Most common treatment-emergent adverse events occurring in at least 2% of patients receiving LMTM that were greater than in the control group
| Control 4 mg LMTM twice a day (n=354) |
75 mg LMTM twice a day (n=267) |
125 mg LMTM twice a day (n=264) |
|
|---|---|---|---|
| At least one treatment-emergent adverse event | 296 (84%) | 224 (84%) | 229 (87%) |
| Blood and lymphatic system disorders | 17 (5%) | 29 (11%) | 25 (9%) |
| Anaemia | 10 (3%) | 22 (8%) | 15 (6%) |
| Gastrointestinal disorders | 87 (25%) | 105 (39%) | 111 (42%) |
| Diarrhoea | 33 (9%) | 63 (24%) | 67 (25%) |
| Nausea | 14 (4%) | 22 (8%) | 19 (7%) |
| Vomiting | 2 (1%) | 25 (9%) | 18 (7%) |
| Abdominal pain | 11 (4%) | 9 (3%) | 9 (3%) |
| Infections and infestations | 88 (25%) | 83 (31%) | 76 (29%) |
| Urinary tract infection | 29 (8%) | 29 (11%) | 26 (10%) |
| Investigations | 80 (23%) | 87 (33%) | 80 (30%) |
| Blood folate decreased | 21 (6%) | 18 (7%) | 19 (7%) |
| Weight decreased | 6 (2%) | 8 (3%) | 10 (4%) |
| Haemoglobin decreased | 2 (1%) | 12 (4%) | 7 (3%) |
| Metabolism and nutrition disorders | 47 (13%) | 49 (18%) | 36 (13%) |
| Folate deficiency | 11 (3%) | 10 (4%) | 15 (6%) |
| Nervous system disorders | 105 (30%) | 91 (34%) | 64 (24%) |
| Cognitive disorder | 6 (2%) | 6 (2%) | 6 (2%) |
| Renal and urinary disorders | 29 (8%) | 61 (23%) | 65 (25%) |
| Dysuria | 3 (1%) | 7 (3%) | 27 (10%) |
| Micturition urgency | 4 (1%) | 7 (3%) | 6 (2%) |
| Pollakiuria | 6 (2%) | 15 (6%) | 18 (7%) |
| Urinary incontinence | 9 (3%) | 18 (7%) | 12 (5%) |
| Respiratory, thoracic, and mediastinal disorders | 28 (8%) | 32 (12%) | 22 (8%) |
| Cough | 12 (3%) | 14 (5%) | 11 (4%) |
LMTM=leuco-methylthioninium bis(hydromethanesulfonate).

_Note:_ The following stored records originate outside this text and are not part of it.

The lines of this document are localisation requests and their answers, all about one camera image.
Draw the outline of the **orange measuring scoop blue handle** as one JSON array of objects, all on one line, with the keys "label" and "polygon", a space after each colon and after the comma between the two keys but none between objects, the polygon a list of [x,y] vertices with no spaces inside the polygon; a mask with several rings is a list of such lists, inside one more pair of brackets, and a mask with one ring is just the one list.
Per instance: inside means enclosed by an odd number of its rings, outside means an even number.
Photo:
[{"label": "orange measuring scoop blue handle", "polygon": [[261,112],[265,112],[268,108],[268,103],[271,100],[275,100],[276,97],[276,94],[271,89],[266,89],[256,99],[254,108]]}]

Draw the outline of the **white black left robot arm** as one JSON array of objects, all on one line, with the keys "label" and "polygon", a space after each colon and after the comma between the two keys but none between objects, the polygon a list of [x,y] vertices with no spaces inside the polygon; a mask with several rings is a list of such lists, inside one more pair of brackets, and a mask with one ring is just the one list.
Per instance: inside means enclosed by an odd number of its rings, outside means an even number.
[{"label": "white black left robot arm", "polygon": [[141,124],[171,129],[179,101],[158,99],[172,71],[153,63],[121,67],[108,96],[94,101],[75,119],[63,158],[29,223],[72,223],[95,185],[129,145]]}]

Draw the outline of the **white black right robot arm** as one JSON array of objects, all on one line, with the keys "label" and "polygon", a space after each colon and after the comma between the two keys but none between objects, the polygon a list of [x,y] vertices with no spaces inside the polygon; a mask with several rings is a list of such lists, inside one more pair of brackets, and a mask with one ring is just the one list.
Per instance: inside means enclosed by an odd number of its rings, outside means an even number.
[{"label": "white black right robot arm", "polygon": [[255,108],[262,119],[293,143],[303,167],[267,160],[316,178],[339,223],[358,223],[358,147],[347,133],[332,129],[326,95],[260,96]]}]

Adverse events of special interest included haemolytic anaemia, serotonin syndrome, and amyloid related imaging abnormalities. No cases of clinically significant haemolytic anaemia occurred. The incidence of anaemia-related events was 115 of 531 patients (22%) receiving high-dose LMTM, compared with 58 of 354 (16%) in those receiving the control dose. Dose-related mean decreases in haemoglobin concentrations were maximal at 6 weeks (–6·6 g/L for the 75 mg group and –10·8 g/L for the 125 mg group), with no change in the control arm (0·1 g/L). Although 196 of 885 patients (22%) who entered the study were taking a selective serotonin-reuptake inhibitor (SSRI), only two had transient symptoms consistent with serotonergic excess, and the temporal course and presentation were not consistent with serotonin syndrome in either case. In total, eight of 885 patients (<1%) developed amyloid related imaging abnormalities (six H-types and two E-types) during the study, with no dose relationship. There was no indication of increase in suicidality at higher doses compared with control.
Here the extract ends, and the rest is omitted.